My doctor did a small first test shot on my left forearm. Not a joint, but just to see how my body handled it. I was nervous, but it didn’t hurt as bad as I thought! It was literally just like a bee sting. My arm swelled up over the next 24 hours and became super hot and itchy. My doctor wasn’t concerned. It was normal, and we would begin injecting a few days later.


So on Tuesday, I came in and we started. The first appointment, he injected my knees. The second appointment, my elbows. Each time, the site would get hot and itchy the next day. But it passed quickly, and I was beginning to think this bee venom thing would be a piece of cake. At my third appointment on Friday, my doctor asked me which joints I wanted to do. My neck and spine have been hurting the most, so we decided to focus there. He injected me and I went home.

butterfly blotch.jpeg

At 6pm, I had just finished cleaning the house and started making dinner. Suddenly, I started to feel really hot. I figured it was just from cooking close to the stove and the oven being on. But within a few hours, my head was on fire. 

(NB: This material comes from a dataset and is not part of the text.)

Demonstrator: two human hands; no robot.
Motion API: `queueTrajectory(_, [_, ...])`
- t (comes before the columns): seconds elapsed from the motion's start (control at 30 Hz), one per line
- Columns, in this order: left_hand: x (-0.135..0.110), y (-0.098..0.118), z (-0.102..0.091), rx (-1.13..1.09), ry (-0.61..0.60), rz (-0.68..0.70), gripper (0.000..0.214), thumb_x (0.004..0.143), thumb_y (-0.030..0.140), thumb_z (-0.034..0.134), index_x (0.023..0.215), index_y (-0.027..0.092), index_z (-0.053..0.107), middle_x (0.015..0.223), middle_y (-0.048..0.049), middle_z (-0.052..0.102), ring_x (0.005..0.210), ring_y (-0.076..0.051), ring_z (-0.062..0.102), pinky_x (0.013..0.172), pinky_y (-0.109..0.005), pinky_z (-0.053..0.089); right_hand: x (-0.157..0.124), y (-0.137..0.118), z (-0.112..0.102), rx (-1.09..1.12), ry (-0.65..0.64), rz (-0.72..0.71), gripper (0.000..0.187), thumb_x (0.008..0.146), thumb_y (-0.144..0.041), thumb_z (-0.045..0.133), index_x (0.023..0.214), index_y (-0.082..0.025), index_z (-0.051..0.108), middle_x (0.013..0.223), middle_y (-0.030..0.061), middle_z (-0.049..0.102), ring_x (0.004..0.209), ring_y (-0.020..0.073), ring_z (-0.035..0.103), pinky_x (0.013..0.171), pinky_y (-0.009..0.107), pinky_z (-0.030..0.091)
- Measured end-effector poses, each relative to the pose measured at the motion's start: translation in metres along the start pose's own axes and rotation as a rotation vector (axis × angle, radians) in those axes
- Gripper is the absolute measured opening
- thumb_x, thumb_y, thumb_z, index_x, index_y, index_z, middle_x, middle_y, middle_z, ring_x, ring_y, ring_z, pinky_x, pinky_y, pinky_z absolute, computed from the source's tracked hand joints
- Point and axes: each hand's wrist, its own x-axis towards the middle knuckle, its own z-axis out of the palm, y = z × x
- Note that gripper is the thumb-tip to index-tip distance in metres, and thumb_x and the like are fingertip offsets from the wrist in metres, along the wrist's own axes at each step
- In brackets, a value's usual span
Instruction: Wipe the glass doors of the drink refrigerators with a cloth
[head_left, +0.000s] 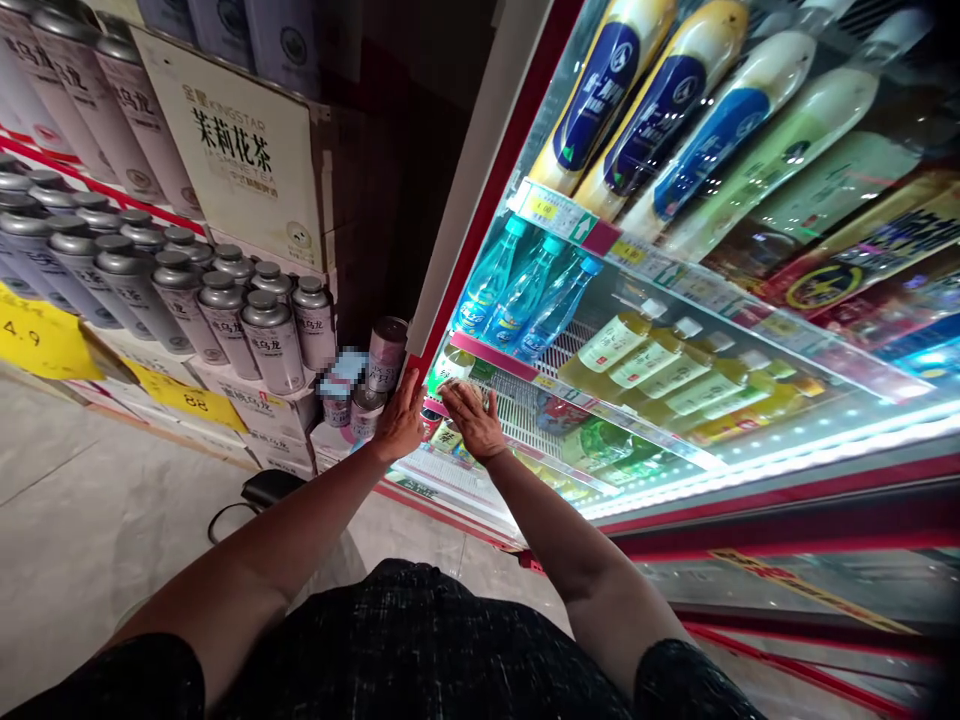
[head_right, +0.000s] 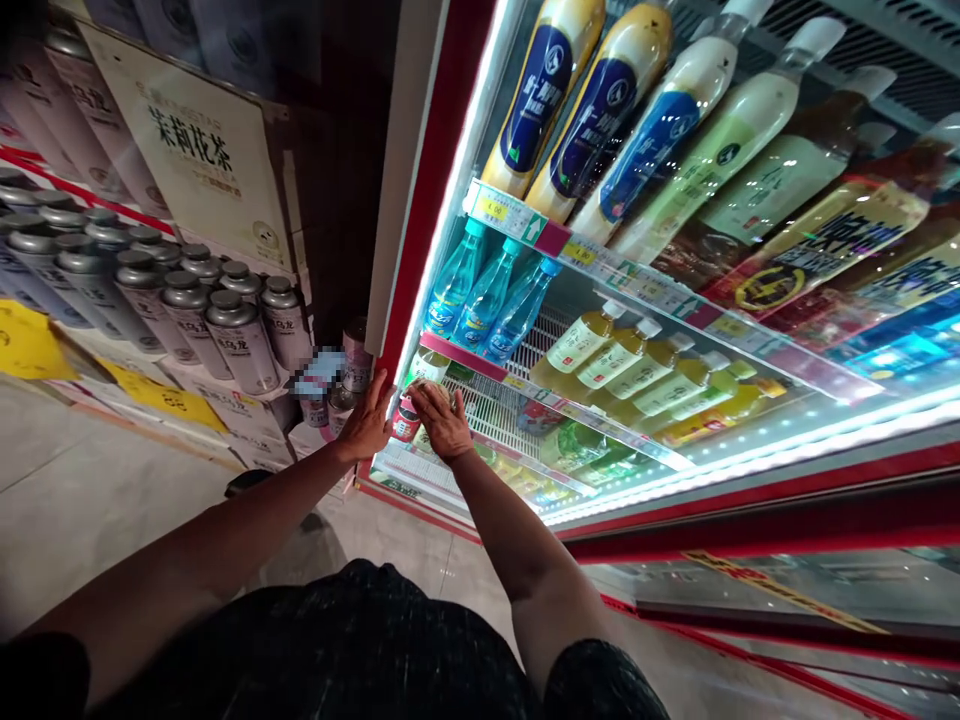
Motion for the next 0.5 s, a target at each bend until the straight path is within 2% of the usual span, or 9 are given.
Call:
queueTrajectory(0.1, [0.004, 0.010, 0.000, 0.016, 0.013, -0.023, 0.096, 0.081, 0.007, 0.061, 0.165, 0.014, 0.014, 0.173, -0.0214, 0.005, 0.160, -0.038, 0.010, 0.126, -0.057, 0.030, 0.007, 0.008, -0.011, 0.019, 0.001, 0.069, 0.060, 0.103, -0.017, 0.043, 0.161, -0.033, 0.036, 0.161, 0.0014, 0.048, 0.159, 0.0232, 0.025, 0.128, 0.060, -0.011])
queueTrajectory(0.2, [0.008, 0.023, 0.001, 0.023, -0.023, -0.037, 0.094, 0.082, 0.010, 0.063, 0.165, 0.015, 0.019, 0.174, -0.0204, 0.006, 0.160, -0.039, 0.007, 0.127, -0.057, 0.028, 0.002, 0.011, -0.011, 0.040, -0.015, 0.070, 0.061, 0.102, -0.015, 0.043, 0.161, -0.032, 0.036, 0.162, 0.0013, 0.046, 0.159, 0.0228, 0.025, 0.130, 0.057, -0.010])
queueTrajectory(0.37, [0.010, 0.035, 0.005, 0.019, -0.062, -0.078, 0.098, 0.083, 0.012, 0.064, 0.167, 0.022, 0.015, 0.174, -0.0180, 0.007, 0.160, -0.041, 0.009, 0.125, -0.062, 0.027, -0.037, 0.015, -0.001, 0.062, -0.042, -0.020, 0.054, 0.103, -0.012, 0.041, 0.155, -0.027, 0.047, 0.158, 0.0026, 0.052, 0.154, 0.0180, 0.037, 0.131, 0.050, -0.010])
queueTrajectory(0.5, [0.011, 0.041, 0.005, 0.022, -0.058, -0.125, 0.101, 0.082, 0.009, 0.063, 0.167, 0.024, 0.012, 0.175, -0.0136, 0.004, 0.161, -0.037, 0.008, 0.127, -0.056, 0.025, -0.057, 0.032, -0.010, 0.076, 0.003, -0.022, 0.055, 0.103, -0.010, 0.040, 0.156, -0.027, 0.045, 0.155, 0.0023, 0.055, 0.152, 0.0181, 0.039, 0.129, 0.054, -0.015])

And by 11pm, I was in full blown agony. I had a fever, piercing headache, my eyes throbbed, my jaw hurt, my throat felt tight, my spine was in extreme pain, I was shaky, dizzy, and incredibly nauseous. I couldn’t sleep. I tried all my usual tricks. I drank a ton of water. I chugged activated charcoal, drank minerals, and downed electrolytes. I did a clay bath, rubbed peppermint oil all over my head, and did coffee enemas. Christopher even gave me an epic neck massage. But nothing was working. 


I felt so awful, that I was scared. It was truly one eerie Halloween. I was in uncharted territory. I even wondered at one point if I needed to go to the hospital. I felt horrible, and just wanted it to be over. But as I was laying on a towel on the bathroom floor, it suddenly became clear. I didn’t need to go to the ER. I couldn’t get rid of this. I couldn’t make it stop. This was just going to take it’s course; and the only way out was through. It was all part of the experience, and the process was going to be difficult. Who knew how long it would last. I’m going to feel like shit. But that means I’m getting better. I needed to surrender. 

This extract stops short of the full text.